◆ **ACTION ITEM**: Would you set down each line of the data below exactly?

◆ **EXERCISE DATA**:
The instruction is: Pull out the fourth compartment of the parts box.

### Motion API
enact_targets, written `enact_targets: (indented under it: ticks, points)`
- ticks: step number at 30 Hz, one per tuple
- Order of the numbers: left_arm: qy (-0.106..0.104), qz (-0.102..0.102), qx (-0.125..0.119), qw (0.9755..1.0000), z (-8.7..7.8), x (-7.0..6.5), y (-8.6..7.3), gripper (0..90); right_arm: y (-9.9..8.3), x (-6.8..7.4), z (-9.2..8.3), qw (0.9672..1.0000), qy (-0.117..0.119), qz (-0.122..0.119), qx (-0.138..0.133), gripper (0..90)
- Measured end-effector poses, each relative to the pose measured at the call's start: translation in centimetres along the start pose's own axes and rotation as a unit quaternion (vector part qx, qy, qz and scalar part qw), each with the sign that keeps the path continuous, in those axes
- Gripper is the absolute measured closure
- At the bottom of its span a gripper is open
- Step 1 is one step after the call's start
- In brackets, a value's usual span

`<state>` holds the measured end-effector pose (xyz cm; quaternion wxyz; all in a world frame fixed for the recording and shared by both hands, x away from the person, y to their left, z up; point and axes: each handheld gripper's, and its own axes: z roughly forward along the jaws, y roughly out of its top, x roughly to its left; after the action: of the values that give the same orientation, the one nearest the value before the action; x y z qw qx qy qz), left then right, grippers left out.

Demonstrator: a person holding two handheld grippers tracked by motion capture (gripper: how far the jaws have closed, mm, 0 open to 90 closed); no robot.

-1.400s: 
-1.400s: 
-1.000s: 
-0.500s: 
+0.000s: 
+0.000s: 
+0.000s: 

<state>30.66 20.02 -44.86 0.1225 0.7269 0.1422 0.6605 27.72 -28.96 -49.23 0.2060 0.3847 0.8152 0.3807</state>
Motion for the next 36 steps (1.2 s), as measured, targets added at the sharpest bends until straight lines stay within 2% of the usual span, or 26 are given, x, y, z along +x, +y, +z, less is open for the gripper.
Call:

◆ **EXERCISE ANSWER**:
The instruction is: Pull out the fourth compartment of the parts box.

### Motion API
enact_targets, written `enact_targets: (indented under it: ticks, points)`
- ticks: step number at 30 Hz, one per tuple
- Order of the numbers: left_arm: qy (-0.106..0.104), qz (-0.102..0.102), qx (-0.125..0.119), qw (0.9755..1.0000), z (-8.7..7.8), x (-7.0..6.5), y (-8.6..7.3), gripper (0..90); right_arm: y (-9.9..8.3), x (-6.8..7.4), z (-9.2..8.3), qw (0.9672..1.0000), qy (-0.117..0.119), qz (-0.122..0.119), qx (-0.138..0.133), gripper (0..90)
- Measured end-effector poses, each relative to the pose measured at the call's start: translation in centimetres along the start pose's own axes and rotation as a unit quaternion (vector part qx, qy, qz and scalar part qw), each with the sign that keeps the path continuous, in those axes
- Gripper is the absolute measured closure
- At the bottom of its span a gripper is open
- Step 1 is one step after the call's start
- In brackets, a value's usual span

`<state>` holds the measured end-effector pose (xyz cm; quaternion wxyz; all in a world frame fixed for the recording and shared by both hands, x away from the person, y to their left, z up; point and axes: each handheld gripper's, and its own axes: z roughly forward along the jaws, y roughly out of its top, x roughly to its left; after the action: of the values that give the same orientation, the one nearest the value before the action; x y z qw qx qy qz), left then right, grippers left out.

Demonstrator: a person holding two handheld grippers tracked by motion capture (gripper: how far the jaws have closed, mm, 0 open to 90 closed); no robot.

-1.400s: 
-1.400s: 
-1.000s: 
-0.500s: 
+0.000s: 
+0.000s: 
+0.000s: 

<state>30.66 20.02 -44.86 0.1225 0.7269 0.1422 0.6605 27.72 -28.96 -49.23 0.2060 0.3847 0.8152 0.3807</state>
Motion for the next 36 steps (1.2 s), as measured, targets added at the sharpest bends until straight lines stay within 2% of the usual span, or 26 are given, x, y, z along +x, +y, +z, less is open for the gripper.
Call:

The exercise requires no additional output.